Whether in the darkness of the city park or in a toxic work environment: fear exhausts and cripples you. | Photo: Fred Merz

I recently had to decide between two different apartments. The first was huge, had one room more than the other, and had an unusual floor-plan and an open kitchen. The other was small, cost roughly the same amount, but had just been renovated and the living room offered a panoramic view of one of the most beautiful parts of town.

I made an inner checklist and went through it. What was better about the one or the other, and what wasn’t as good? But simply ticking off a mental list of pros and cons didn’t get me any further. We often trick ourselves by adding more negative points to one side when our gut simply says ‘no’. Ultimately, I took a moment for myself, closed my eyes and imagined myself in each of the apartments. How did I feel? Then suddenly it was obvious which I’d prefer. I chose the smaller apartment. It gave me a sense of comfort yet of freedom at the same time. The other made me feel both lost and confined.

We can’t make decisions without emotions. Cognitive psychologists already realised this back in the 1960s. But this knowledge was ignored by economists for a long time. They looked on the human being as a homo economicus, whose sole focus is maximising benefits. Behavioural economists dared to look again, taking as one of their basic assumptions the notion that human beings decide according to how they feel. One of the founders of the field, Daniel Kahneman, was awarded the Nobel Prize for Economics in 2002.

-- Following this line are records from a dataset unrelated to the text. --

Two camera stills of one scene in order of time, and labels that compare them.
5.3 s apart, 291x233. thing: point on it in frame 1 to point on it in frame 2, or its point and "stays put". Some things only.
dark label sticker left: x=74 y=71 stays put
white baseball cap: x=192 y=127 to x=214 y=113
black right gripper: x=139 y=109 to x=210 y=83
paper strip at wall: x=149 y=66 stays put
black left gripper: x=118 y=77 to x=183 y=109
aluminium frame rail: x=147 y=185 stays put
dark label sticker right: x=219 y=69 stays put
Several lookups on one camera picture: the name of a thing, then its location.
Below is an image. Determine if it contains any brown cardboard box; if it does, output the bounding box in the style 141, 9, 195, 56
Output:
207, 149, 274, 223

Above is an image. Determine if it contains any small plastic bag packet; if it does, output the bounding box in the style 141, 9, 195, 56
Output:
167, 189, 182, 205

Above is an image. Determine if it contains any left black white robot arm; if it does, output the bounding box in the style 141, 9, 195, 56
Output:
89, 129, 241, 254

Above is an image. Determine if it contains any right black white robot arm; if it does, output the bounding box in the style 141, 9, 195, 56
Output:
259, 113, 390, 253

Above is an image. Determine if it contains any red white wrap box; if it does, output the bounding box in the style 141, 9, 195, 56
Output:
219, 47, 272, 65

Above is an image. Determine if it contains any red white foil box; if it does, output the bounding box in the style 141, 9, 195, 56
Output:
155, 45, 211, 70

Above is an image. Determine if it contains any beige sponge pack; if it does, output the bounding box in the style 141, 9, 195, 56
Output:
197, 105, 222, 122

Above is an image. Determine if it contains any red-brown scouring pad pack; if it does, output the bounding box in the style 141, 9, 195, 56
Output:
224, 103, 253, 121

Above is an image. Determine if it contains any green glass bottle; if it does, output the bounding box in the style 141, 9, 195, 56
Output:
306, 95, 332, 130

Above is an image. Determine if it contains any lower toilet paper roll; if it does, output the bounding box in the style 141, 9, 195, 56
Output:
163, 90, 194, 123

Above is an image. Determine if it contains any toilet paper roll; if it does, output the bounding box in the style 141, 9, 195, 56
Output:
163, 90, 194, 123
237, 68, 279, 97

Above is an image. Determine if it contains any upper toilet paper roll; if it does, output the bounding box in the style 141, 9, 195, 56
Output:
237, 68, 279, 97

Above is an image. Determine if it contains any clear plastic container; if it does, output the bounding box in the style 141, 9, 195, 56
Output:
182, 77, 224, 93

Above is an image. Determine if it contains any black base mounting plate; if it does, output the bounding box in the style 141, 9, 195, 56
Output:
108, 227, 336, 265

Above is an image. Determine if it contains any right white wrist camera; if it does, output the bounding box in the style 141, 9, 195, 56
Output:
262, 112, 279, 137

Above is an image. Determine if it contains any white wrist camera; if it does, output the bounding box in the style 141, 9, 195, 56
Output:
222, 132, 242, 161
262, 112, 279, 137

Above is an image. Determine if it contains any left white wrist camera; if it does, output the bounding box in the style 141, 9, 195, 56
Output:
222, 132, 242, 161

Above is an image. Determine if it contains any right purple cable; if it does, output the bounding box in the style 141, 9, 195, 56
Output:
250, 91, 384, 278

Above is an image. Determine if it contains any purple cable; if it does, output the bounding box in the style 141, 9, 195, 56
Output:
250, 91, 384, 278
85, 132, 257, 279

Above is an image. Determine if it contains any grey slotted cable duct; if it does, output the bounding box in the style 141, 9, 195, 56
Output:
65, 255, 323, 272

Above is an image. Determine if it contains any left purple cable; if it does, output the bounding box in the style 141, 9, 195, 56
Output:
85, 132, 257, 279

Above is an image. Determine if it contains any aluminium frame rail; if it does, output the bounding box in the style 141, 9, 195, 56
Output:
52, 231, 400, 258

Today, emotions are a focus of intense research in all kinds of scientific disciplines. But they’re also important in our places of work – in the laboratory, the lecture hall and our research institutes. If the atmosphere there is characterised by intense competitive pressure, or if people are harassed, then even passionate scholars can be driven away. And if highly qualified scholars notice that things are unpleasant in a department, then they won’t want to work there. So emotions can also determine how a career can pan out. There is no such thing as Homo scientificus, concerned only with his or her research. This is why universities should do everything they can to offer a healthy, respectful working environment, however competitive the work itself might be.